Saved data entries:
Segment Open

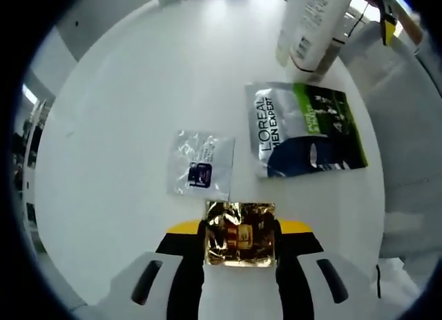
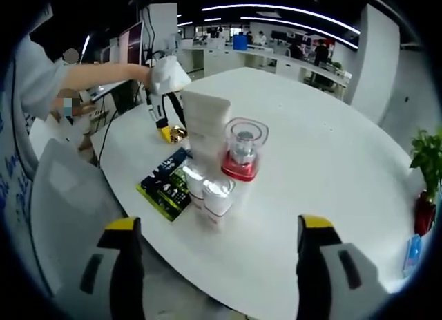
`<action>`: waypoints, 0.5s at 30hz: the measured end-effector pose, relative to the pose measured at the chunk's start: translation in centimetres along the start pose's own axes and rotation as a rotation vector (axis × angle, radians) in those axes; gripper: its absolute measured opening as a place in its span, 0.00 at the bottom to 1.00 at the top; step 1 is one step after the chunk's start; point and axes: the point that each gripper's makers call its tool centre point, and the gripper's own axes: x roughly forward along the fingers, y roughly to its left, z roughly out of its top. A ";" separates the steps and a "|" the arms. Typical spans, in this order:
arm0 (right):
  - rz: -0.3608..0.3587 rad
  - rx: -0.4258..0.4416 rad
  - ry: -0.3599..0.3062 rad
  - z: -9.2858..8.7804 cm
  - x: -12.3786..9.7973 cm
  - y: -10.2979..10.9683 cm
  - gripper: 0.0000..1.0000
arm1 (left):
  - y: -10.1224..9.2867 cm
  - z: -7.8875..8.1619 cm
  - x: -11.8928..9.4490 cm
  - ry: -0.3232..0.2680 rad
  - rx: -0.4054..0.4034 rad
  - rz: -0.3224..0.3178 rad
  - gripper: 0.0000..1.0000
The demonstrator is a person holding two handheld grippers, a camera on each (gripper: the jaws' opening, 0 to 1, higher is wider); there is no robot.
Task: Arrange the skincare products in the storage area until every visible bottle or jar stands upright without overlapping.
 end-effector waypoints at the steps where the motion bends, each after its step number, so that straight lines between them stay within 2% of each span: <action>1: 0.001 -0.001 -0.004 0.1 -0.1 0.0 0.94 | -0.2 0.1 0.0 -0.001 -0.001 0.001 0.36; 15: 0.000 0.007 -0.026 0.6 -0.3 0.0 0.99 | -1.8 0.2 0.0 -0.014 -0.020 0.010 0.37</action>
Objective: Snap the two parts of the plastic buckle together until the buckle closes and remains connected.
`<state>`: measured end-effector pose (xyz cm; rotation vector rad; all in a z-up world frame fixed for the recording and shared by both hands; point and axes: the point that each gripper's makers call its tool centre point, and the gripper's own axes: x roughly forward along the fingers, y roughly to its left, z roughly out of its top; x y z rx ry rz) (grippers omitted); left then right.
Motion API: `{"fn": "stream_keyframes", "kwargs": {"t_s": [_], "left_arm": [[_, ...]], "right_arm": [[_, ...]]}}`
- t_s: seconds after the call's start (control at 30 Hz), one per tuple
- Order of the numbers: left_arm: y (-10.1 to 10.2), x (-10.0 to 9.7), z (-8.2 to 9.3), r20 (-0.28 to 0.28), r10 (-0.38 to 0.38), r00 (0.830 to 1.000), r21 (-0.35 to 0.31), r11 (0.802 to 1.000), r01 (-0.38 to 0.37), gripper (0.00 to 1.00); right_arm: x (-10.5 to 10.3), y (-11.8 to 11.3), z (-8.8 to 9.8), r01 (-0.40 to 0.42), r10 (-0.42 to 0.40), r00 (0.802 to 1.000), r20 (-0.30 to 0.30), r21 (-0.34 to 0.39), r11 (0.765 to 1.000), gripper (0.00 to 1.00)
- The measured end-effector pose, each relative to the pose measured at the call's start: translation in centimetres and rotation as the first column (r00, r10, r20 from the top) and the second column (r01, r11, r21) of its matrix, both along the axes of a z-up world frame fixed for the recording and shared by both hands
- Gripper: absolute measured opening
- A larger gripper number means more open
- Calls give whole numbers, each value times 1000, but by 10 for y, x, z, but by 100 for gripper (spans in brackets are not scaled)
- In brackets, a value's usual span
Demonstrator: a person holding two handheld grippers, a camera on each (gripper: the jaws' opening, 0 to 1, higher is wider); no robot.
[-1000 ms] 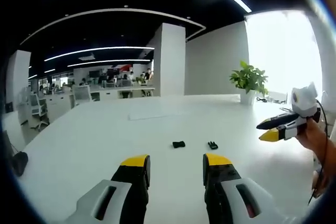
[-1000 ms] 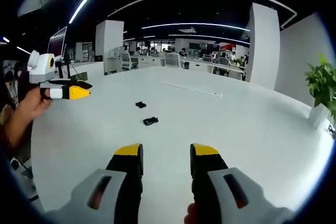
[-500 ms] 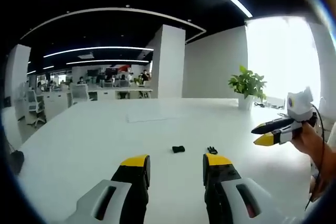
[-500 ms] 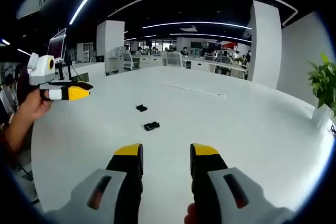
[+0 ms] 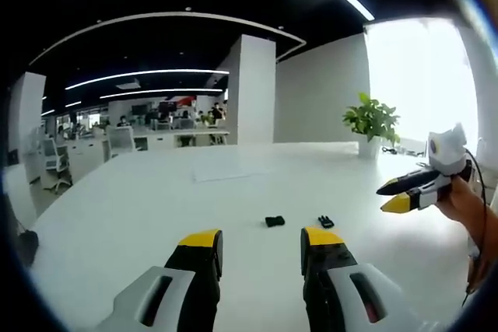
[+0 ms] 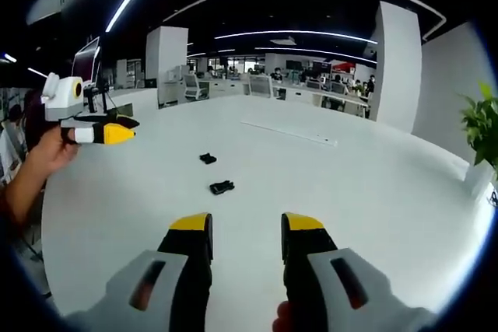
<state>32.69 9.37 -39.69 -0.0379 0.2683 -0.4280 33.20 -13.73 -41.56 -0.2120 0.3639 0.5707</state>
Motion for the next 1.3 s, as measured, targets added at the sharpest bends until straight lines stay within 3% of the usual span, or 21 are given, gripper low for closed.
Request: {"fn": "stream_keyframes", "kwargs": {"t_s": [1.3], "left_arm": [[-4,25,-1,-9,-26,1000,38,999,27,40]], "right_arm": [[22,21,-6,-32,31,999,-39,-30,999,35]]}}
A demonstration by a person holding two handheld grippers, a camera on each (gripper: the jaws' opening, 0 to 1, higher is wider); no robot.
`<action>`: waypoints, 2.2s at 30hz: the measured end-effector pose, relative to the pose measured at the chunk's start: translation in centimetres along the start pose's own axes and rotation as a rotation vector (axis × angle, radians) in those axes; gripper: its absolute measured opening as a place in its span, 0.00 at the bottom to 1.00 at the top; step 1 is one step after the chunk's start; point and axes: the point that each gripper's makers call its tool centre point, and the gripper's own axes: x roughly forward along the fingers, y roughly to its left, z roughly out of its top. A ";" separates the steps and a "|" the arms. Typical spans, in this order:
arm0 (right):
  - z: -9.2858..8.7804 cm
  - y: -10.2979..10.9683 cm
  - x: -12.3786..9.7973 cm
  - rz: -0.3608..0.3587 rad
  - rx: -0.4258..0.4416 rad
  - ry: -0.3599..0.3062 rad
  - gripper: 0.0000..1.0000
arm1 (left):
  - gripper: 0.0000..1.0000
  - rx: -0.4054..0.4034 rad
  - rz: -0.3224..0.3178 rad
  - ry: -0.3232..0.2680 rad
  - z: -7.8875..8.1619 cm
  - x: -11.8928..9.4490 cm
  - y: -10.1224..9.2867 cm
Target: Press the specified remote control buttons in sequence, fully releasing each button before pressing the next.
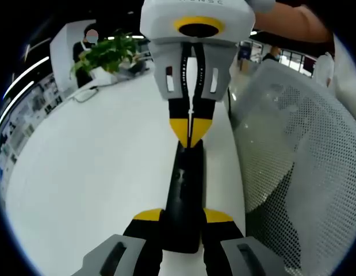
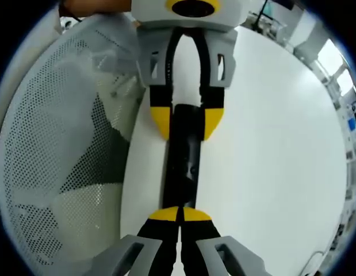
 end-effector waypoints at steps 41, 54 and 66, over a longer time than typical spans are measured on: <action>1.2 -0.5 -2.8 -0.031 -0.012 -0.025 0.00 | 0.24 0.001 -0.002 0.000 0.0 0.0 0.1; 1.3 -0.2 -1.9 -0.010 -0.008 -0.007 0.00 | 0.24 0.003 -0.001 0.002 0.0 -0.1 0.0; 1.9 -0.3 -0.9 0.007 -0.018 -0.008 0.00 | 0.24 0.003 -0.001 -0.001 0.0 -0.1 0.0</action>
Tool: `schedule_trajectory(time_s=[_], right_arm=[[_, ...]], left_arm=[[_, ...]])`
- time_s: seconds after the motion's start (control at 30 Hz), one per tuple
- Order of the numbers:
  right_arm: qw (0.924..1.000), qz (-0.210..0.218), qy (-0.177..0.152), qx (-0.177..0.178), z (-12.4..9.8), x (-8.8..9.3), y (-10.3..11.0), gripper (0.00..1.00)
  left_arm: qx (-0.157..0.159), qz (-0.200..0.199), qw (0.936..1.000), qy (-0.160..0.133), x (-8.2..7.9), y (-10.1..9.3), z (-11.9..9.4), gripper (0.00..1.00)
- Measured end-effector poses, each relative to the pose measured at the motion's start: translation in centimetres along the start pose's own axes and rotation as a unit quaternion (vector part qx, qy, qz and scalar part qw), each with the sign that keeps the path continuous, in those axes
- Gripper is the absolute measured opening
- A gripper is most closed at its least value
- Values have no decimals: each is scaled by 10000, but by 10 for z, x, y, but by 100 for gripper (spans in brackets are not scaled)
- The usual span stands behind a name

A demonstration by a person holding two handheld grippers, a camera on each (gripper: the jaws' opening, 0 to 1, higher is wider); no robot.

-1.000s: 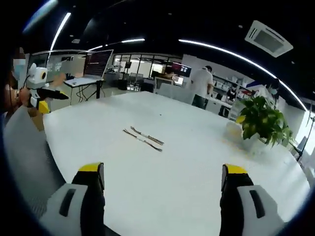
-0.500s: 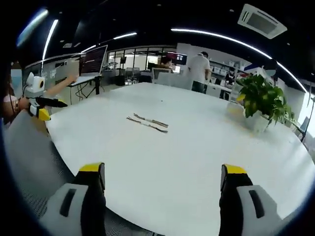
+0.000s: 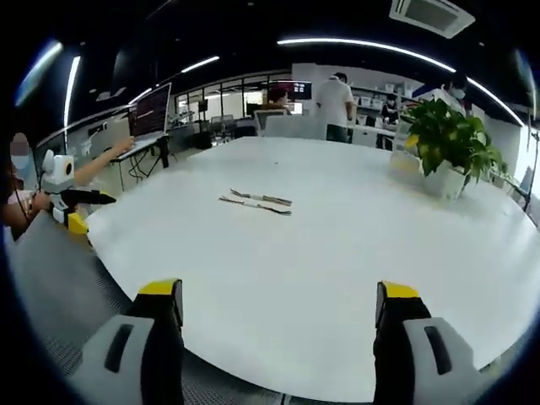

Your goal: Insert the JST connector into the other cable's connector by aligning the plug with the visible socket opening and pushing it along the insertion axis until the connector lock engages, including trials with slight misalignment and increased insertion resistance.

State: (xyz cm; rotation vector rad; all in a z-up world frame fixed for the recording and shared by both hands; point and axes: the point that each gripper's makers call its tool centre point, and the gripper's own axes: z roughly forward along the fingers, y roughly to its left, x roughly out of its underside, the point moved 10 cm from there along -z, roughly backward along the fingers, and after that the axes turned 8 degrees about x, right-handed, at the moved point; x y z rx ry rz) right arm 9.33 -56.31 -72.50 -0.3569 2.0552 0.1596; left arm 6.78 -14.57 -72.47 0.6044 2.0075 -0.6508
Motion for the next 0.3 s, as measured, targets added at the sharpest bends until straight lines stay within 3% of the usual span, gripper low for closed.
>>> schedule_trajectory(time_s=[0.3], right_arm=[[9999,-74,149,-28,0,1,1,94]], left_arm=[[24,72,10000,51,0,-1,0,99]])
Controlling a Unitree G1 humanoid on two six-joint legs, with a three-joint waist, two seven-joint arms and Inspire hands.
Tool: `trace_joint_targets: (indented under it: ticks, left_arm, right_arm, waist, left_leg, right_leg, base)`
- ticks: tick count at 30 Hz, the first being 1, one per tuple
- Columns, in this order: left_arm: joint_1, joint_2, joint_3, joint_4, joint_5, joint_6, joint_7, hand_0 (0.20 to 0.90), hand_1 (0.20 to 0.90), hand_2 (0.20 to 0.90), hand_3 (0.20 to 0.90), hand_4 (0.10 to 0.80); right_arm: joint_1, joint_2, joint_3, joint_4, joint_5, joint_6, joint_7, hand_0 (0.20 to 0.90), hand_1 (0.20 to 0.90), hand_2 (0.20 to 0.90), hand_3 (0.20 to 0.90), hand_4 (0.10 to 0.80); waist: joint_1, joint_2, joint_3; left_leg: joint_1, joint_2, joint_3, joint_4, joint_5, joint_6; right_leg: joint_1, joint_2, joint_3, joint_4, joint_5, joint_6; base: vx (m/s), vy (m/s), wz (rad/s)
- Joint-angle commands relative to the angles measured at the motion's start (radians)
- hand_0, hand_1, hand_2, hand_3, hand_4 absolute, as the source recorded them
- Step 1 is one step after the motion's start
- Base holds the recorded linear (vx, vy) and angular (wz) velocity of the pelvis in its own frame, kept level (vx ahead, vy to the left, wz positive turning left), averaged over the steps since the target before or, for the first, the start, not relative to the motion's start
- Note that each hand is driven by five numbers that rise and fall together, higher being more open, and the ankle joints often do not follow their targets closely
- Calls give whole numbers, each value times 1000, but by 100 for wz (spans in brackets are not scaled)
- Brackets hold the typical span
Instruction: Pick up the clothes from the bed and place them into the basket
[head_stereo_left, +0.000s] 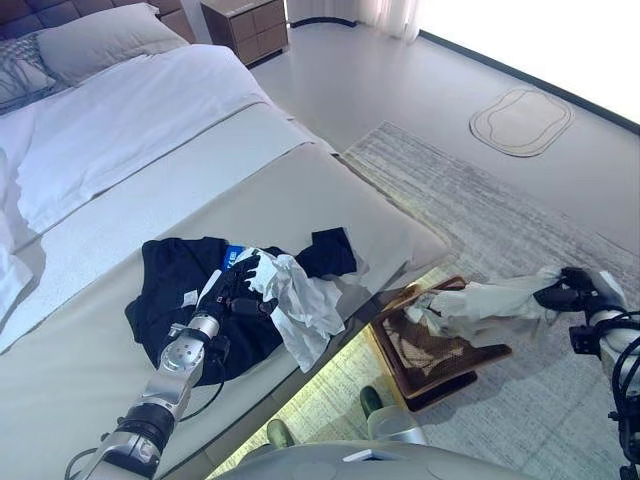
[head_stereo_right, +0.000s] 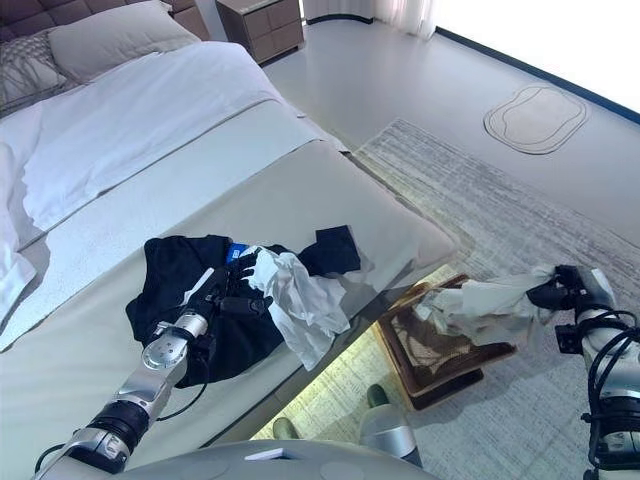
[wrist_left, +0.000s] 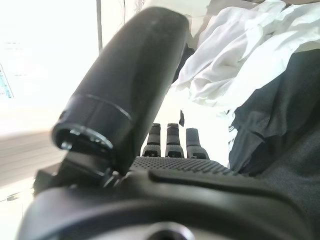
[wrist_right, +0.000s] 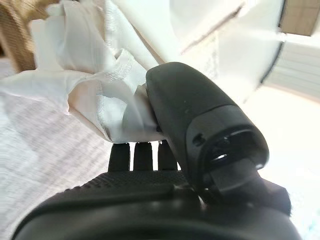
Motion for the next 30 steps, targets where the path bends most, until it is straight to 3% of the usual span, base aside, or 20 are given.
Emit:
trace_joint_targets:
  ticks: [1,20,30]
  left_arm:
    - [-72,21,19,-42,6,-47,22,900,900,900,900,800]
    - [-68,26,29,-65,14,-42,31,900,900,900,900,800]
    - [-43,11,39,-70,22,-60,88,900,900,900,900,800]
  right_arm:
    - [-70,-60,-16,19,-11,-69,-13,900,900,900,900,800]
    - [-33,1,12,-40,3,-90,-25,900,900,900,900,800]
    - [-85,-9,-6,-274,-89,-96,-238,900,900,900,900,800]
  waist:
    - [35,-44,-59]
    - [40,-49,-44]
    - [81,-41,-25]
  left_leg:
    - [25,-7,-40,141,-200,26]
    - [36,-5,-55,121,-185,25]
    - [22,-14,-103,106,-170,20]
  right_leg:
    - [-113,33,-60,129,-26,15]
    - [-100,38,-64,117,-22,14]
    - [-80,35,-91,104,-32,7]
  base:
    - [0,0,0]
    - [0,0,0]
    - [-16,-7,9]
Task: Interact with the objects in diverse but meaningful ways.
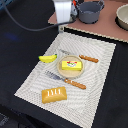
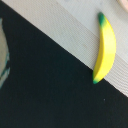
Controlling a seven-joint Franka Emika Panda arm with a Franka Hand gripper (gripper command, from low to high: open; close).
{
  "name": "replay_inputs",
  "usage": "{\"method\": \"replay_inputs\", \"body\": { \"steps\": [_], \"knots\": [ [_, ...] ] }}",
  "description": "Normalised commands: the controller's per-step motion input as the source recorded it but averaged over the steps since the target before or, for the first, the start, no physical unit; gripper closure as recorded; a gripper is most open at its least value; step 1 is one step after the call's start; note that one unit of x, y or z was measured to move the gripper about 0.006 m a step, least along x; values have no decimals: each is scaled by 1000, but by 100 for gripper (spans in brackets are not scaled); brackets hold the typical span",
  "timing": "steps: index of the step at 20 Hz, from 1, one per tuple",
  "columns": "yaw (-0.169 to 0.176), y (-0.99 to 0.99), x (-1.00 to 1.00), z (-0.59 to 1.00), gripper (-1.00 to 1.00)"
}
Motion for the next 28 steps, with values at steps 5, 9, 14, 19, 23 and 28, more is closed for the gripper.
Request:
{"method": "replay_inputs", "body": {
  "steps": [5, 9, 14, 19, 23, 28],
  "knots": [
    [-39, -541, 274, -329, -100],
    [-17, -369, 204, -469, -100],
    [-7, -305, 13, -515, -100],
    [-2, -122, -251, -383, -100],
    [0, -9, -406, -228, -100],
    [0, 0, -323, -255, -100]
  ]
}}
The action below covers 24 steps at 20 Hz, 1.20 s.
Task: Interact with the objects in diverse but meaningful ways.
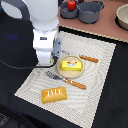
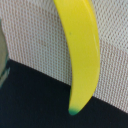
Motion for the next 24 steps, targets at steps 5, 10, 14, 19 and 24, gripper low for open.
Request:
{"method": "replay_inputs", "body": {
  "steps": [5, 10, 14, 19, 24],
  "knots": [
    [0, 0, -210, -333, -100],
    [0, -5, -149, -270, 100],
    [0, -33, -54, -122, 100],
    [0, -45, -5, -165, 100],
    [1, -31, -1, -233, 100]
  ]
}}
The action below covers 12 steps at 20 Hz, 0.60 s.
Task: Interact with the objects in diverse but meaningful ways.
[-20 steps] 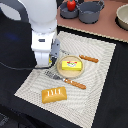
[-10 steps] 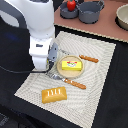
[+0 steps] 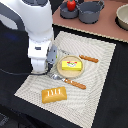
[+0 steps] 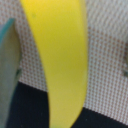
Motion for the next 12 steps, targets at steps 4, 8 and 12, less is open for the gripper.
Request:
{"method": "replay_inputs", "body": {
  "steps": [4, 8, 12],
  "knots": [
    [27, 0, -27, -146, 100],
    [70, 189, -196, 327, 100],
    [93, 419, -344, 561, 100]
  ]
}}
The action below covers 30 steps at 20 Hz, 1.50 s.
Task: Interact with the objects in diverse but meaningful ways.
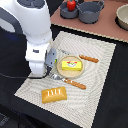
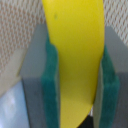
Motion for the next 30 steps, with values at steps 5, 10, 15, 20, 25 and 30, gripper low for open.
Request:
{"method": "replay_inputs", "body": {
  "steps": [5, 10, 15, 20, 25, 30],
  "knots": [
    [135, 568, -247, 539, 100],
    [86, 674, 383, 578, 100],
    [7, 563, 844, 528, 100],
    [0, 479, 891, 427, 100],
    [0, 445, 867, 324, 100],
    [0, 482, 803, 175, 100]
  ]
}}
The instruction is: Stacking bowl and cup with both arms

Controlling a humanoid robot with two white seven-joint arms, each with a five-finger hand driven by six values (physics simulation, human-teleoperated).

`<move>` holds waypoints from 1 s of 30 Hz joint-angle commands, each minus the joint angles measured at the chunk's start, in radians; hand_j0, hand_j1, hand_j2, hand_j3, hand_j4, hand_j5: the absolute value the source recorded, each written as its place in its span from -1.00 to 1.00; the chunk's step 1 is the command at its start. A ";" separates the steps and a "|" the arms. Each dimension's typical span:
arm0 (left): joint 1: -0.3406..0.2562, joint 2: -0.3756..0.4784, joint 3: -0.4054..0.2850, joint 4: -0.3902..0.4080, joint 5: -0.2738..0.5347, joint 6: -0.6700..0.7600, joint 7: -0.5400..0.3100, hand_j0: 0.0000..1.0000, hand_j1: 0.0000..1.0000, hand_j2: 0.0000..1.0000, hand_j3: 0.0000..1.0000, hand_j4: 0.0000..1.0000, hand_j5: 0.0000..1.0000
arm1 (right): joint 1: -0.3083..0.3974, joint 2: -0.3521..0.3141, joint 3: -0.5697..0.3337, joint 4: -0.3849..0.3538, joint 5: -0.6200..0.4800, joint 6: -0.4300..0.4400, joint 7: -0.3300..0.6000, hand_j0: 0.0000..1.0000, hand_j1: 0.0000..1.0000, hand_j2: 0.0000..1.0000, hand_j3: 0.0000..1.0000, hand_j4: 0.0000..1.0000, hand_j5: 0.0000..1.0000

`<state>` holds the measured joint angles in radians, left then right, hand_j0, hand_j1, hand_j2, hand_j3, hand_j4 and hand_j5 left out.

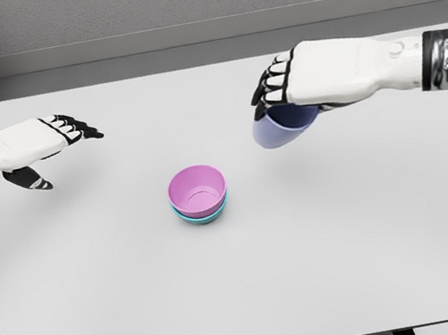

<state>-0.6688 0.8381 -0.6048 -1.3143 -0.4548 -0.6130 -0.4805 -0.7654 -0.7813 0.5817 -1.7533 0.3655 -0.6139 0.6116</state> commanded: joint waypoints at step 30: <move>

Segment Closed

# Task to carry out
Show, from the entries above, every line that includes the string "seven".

# Solved exercise
Controlling a Unitree G1 humanoid on two six-joint legs, with a three-joint waist, two seven-joint arms and Inspire hands.
Controlling a seven-joint Franka Emika Panda arm with a Franka Hand gripper (gripper command, from low to high: open; close).
Controlling a humanoid robot with two white seven-joint arms, each with a five-finger hand driven by six values (physics simulation, human-teleoperated).

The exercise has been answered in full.